Records drawn from a dataset
◇ ◇ ◇ ◇ ◇

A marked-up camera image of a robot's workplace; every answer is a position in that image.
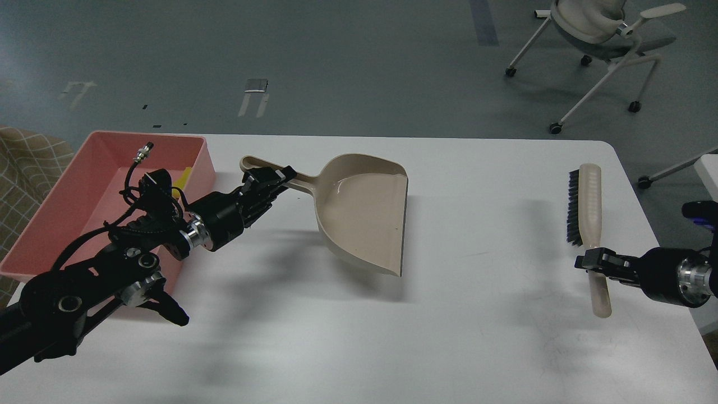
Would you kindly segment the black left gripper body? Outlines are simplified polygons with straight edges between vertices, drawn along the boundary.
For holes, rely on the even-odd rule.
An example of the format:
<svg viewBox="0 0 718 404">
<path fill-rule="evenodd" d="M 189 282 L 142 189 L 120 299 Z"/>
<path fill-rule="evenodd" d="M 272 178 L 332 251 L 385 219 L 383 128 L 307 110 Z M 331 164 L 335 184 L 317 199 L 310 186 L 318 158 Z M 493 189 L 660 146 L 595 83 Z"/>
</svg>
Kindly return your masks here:
<svg viewBox="0 0 718 404">
<path fill-rule="evenodd" d="M 223 194 L 213 191 L 188 205 L 208 234 L 202 245 L 216 251 L 242 235 L 272 207 L 278 186 L 240 186 Z"/>
</svg>

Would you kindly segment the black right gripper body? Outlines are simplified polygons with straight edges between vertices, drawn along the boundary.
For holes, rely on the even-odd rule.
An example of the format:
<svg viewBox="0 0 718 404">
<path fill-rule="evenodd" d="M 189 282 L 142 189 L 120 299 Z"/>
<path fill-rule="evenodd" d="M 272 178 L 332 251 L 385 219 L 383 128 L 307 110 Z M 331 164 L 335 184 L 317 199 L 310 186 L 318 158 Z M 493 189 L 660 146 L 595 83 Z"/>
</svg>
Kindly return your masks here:
<svg viewBox="0 0 718 404">
<path fill-rule="evenodd" d="M 697 309 L 710 300 L 710 265 L 694 250 L 656 247 L 643 256 L 621 256 L 628 266 L 612 280 L 638 287 L 653 301 Z"/>
</svg>

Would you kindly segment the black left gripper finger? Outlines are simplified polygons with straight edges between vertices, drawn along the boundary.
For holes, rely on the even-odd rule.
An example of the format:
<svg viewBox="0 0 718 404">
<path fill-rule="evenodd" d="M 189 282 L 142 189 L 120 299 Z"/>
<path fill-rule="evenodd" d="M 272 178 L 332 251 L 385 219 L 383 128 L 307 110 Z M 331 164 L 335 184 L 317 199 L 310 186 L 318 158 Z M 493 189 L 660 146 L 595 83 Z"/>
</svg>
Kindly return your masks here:
<svg viewBox="0 0 718 404">
<path fill-rule="evenodd" d="M 272 168 L 252 168 L 243 174 L 242 195 L 269 195 L 284 183 L 284 174 Z"/>
<path fill-rule="evenodd" d="M 274 174 L 274 179 L 272 179 L 270 187 L 272 194 L 281 194 L 291 189 L 291 182 L 297 177 L 297 172 L 292 166 L 273 168 L 272 173 Z"/>
</svg>

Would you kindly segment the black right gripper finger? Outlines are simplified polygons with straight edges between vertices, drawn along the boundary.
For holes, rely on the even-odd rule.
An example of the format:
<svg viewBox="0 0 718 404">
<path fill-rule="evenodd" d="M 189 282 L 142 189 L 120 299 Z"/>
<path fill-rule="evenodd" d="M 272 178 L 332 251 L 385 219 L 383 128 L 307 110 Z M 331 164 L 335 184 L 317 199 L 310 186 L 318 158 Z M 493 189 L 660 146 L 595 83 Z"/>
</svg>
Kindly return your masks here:
<svg viewBox="0 0 718 404">
<path fill-rule="evenodd" d="M 605 278 L 620 282 L 625 286 L 634 286 L 635 284 L 635 271 L 631 267 L 599 266 L 588 269 L 588 271 L 602 274 Z"/>
<path fill-rule="evenodd" d="M 631 267 L 631 262 L 635 258 L 629 255 L 619 255 L 617 252 L 605 248 L 597 247 L 586 250 L 584 255 L 576 257 L 574 267 L 577 269 L 591 269 L 599 266 L 625 266 Z"/>
</svg>

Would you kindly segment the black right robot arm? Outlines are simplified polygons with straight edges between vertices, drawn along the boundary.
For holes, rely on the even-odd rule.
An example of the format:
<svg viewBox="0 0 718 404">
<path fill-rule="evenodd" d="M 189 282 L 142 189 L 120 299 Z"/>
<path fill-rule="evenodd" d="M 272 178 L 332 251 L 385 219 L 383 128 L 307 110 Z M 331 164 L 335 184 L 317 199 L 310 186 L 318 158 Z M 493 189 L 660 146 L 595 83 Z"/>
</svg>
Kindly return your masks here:
<svg viewBox="0 0 718 404">
<path fill-rule="evenodd" d="M 711 245 L 702 250 L 659 246 L 643 256 L 626 256 L 598 247 L 577 256 L 574 266 L 638 287 L 653 301 L 697 309 L 716 296 L 716 214 L 715 200 L 682 205 L 684 218 L 713 235 Z"/>
</svg>

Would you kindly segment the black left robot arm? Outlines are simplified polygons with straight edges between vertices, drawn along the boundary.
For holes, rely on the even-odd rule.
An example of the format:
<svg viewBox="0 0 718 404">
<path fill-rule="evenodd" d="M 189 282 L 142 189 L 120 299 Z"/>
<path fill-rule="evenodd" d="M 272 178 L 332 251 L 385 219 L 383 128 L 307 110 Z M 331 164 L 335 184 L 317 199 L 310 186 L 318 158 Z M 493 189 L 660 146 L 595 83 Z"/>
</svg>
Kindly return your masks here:
<svg viewBox="0 0 718 404">
<path fill-rule="evenodd" d="M 21 363 L 73 356 L 85 336 L 119 307 L 153 310 L 184 327 L 189 315 L 165 291 L 163 246 L 178 261 L 198 246 L 217 251 L 250 228 L 297 177 L 291 166 L 249 169 L 227 194 L 213 191 L 190 204 L 166 169 L 131 186 L 153 143 L 137 151 L 120 194 L 128 209 L 73 240 L 45 273 L 2 309 L 2 374 Z"/>
</svg>

◇ ◇ ◇ ◇ ◇

__What this task involves__.
Work out how many lines above contain the word "robot". Give only the number.

__Written answer__.
3